How to benchmark your software¶
Benchmarking in software development, means measuring the performance of a piece of code, usually to find out how much time it takes to run. Software benchmarking is notoriously difficult to do accurately and well, and in Beautiful Canoe we rarely need to produce accurate benchmarks of the sort that you might find in an academic paper.
However, we do sometimes need to measure our software, and this document describes some of the pitfalls that you might encounter when doing this.
Benchmarking guidelines¶
If you want to find out how long a piece of software takes to run, you should never time it only once, and certainly never on a busy development machine.
The standard Beautiful Canoe benchmarking harness is multitime by Laurie Tratt which automates repeated benchmarking and provides output like this:
===> multitime results
1: awk "function fib(n) { return n <= 1 ? 1 : fib(n - 1) + fib(n - 2) } BEGIN { fib(30) }"
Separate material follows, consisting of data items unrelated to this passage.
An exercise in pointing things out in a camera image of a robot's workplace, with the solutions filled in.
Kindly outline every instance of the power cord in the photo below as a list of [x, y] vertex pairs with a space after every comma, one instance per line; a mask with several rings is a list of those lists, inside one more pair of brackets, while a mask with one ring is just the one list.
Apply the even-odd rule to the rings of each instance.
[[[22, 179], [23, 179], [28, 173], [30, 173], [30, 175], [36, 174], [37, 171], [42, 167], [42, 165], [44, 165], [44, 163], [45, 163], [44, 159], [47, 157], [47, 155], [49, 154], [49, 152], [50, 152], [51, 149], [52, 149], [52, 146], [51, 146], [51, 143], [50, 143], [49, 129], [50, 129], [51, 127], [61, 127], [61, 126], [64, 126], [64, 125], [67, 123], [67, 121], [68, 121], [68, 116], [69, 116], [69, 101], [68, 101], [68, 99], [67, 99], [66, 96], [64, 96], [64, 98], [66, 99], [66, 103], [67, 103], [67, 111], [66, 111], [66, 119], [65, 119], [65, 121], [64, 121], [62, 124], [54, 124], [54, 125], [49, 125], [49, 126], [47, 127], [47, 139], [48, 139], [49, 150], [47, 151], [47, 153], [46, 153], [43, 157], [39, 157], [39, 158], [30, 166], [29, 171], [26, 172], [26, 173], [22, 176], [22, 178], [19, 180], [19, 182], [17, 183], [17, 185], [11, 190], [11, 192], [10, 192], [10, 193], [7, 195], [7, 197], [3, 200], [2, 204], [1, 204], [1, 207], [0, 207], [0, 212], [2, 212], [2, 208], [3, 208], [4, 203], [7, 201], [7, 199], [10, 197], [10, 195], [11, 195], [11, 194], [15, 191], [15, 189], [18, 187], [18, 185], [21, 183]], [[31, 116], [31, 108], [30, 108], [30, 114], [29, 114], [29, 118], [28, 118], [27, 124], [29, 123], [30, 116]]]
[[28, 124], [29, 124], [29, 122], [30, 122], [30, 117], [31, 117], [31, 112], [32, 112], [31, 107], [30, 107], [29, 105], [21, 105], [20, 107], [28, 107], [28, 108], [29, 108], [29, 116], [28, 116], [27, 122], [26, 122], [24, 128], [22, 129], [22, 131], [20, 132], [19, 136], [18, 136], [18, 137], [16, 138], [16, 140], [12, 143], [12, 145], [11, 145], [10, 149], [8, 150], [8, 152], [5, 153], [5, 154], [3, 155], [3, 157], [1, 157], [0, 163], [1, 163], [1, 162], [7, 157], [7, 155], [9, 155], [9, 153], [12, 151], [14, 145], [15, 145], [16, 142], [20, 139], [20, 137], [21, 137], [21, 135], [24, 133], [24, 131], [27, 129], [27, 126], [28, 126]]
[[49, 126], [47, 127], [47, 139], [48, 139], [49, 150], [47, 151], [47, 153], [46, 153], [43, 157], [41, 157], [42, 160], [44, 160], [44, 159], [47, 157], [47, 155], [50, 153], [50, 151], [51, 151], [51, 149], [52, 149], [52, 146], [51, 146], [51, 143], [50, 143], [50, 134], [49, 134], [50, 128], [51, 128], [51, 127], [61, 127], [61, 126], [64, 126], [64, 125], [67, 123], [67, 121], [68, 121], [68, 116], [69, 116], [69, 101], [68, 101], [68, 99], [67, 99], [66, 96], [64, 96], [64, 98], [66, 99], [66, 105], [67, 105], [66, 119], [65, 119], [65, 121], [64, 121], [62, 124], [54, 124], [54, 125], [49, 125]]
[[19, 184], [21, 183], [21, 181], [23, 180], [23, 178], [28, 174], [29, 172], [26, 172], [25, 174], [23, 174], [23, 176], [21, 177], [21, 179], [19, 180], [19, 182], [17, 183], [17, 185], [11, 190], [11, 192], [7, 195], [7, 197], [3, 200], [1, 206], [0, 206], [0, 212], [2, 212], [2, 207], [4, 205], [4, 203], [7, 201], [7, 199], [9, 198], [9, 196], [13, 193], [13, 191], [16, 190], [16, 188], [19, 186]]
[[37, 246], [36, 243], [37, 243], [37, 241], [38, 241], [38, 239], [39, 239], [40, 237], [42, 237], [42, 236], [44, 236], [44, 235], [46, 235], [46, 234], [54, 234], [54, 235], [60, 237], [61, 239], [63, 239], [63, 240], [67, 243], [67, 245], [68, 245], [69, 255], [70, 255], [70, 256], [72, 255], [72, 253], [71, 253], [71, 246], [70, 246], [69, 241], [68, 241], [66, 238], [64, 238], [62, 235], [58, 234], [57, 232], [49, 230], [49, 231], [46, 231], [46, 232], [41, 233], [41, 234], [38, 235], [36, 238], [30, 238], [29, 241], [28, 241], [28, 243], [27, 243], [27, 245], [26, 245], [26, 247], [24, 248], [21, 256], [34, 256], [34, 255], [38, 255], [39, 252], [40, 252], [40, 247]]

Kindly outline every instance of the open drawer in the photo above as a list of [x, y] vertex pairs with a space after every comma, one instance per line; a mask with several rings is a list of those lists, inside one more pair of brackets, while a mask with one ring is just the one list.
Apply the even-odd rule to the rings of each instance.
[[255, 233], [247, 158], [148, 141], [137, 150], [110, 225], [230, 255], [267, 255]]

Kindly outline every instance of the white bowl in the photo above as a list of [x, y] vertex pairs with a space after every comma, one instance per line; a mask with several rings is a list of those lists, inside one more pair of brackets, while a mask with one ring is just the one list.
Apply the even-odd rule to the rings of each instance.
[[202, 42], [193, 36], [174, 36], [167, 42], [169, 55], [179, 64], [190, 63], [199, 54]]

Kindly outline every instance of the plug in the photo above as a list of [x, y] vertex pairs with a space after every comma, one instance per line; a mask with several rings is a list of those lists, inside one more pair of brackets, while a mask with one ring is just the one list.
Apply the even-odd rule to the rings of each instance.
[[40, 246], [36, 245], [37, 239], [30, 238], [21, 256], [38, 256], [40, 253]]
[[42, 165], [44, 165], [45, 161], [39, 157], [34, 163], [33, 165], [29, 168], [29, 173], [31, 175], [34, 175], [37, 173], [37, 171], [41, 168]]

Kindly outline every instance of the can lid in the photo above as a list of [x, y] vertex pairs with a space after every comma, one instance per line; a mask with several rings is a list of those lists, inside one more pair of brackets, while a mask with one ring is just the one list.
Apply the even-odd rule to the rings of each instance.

Mean Std.Dev. Min Median Max
real 0.338+/-0.0096 0.031 0.290 0.331 0.403
cpu 0.337+/-0.0094 0.031 0.290 0.345 0.361
user 0.336+/-0.0093 0.030 0.290 0.331 0.401
sys 0.001+/-0.0001 0.003 0.000 0.000 0.008
$
This lists the real
(i.e. wallclock time) performance of the software under test (SUT), the time spent with the operating system in user
and system
modes, and the cputime
taken.
The numbers that we are usually interested in here are the mean wallclock time, and either the confidence interval or the standard deviation, both of which measure the variability of the performance.
In the example above, the mean wallclock time is 0.338 secs
, its confidence interval is +/-0.0096
and the standard deviation is 0.031
.
If you are using a version of multitime
that allows you to set the confidence interval that is written out, you should use -c 99
-- i.e. a 99% confidence interval.
You should also use as many iterations as you can -- never less than 5 and ideally 30 or more.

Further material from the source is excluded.